- _WORK ITEM_
In the records below, find the line with "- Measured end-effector" and the line with "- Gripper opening"; return exactly those lines and every line between them.

- _GIVEN RECORDS_
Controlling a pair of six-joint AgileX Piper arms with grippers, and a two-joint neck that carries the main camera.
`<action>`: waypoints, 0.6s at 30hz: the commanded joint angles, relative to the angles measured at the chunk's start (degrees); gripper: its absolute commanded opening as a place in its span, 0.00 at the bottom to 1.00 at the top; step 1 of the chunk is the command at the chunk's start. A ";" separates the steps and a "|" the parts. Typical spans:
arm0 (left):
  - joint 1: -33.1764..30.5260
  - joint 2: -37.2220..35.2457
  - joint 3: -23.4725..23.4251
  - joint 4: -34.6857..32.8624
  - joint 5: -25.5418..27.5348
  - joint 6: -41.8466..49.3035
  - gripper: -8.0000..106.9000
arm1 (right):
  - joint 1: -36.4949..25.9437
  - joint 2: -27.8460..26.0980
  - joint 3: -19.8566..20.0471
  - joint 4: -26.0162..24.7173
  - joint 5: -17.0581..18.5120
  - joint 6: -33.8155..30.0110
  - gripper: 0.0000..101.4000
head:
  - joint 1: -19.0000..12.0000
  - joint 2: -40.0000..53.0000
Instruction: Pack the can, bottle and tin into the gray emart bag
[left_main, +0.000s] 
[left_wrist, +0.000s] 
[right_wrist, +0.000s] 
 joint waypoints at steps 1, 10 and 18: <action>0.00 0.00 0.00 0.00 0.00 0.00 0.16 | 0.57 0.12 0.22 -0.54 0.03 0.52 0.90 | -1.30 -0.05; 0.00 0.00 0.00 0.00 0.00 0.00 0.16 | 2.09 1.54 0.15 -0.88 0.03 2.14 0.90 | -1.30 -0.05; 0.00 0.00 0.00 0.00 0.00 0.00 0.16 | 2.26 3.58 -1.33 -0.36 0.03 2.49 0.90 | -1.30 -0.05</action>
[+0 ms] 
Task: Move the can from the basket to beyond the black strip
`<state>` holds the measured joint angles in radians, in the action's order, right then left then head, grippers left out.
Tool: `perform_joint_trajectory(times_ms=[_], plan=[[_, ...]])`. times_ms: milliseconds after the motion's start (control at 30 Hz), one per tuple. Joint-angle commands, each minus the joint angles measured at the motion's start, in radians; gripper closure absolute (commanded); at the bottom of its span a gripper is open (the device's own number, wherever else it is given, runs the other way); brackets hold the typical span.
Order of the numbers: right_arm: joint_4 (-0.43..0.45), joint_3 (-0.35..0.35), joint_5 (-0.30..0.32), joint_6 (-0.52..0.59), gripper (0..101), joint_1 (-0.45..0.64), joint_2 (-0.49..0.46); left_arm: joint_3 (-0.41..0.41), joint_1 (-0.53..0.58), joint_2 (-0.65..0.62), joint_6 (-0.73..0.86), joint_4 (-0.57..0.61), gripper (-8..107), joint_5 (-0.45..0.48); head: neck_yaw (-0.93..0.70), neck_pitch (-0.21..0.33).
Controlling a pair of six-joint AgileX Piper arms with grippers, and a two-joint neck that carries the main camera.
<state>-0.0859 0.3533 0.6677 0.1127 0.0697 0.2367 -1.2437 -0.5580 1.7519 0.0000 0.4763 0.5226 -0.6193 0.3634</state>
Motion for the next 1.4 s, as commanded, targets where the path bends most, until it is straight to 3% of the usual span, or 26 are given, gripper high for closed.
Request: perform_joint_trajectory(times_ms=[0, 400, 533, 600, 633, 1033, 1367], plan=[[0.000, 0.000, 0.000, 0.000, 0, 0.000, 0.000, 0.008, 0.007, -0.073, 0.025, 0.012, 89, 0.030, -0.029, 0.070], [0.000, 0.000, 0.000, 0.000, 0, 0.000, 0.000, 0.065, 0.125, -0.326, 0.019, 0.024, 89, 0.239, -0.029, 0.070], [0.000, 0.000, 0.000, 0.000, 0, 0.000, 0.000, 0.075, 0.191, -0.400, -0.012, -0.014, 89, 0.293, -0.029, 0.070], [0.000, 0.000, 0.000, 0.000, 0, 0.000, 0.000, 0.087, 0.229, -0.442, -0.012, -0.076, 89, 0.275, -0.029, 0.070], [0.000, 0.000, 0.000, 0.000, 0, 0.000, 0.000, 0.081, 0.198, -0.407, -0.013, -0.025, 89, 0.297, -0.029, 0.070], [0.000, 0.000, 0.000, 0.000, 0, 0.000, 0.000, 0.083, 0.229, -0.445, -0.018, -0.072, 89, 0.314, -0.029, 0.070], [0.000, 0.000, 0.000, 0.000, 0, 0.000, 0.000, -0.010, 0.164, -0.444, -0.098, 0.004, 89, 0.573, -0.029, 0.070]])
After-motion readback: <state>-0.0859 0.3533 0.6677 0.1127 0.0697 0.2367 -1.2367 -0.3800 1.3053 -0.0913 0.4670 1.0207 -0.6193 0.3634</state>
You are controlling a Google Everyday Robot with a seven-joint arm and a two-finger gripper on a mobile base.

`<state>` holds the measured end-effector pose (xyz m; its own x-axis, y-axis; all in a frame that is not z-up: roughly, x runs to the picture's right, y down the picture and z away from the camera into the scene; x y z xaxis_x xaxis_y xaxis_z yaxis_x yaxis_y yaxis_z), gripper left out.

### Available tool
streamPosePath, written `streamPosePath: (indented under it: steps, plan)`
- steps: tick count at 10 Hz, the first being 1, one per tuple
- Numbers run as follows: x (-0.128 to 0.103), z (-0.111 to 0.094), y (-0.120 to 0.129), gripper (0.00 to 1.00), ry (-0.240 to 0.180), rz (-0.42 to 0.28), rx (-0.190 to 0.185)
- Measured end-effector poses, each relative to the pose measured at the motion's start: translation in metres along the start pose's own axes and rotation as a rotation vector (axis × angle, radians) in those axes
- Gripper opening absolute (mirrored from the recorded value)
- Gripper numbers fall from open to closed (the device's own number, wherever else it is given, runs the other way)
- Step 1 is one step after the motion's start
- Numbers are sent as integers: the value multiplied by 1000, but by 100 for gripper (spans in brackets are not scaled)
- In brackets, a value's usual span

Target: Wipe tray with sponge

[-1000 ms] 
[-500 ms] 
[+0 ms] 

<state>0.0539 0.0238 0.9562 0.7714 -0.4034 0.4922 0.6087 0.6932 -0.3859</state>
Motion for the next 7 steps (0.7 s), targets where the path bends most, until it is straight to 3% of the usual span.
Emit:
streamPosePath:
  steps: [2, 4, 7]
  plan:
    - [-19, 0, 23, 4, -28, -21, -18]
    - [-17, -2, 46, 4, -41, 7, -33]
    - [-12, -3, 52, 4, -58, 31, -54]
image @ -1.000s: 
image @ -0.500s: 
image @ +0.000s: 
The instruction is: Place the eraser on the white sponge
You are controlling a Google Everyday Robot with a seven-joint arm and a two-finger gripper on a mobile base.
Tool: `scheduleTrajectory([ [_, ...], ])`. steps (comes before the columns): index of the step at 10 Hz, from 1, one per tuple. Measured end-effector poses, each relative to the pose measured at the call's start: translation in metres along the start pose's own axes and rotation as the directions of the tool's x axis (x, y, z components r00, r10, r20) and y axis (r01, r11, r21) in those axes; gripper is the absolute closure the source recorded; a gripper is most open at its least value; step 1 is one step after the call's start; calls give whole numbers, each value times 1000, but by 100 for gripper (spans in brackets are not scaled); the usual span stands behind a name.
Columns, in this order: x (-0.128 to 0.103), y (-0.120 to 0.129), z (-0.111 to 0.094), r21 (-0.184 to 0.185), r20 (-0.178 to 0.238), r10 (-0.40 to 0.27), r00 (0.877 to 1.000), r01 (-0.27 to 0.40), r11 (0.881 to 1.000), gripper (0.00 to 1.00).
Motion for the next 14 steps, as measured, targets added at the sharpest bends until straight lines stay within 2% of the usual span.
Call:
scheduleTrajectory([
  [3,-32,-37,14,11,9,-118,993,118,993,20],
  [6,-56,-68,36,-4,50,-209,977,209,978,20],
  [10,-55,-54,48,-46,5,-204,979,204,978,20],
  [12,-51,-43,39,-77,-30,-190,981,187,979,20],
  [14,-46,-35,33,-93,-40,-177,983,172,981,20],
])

- _RESULT OF THE EXERCISE_
- Measured end-effector poses, each relative to the pose measured at the motion's start: translation in metres along the start pose's own axes and rotation as a rotation vector (axis × angle, radians) in those axes
- Gripper opening absolute (mirrored from the recorded value)

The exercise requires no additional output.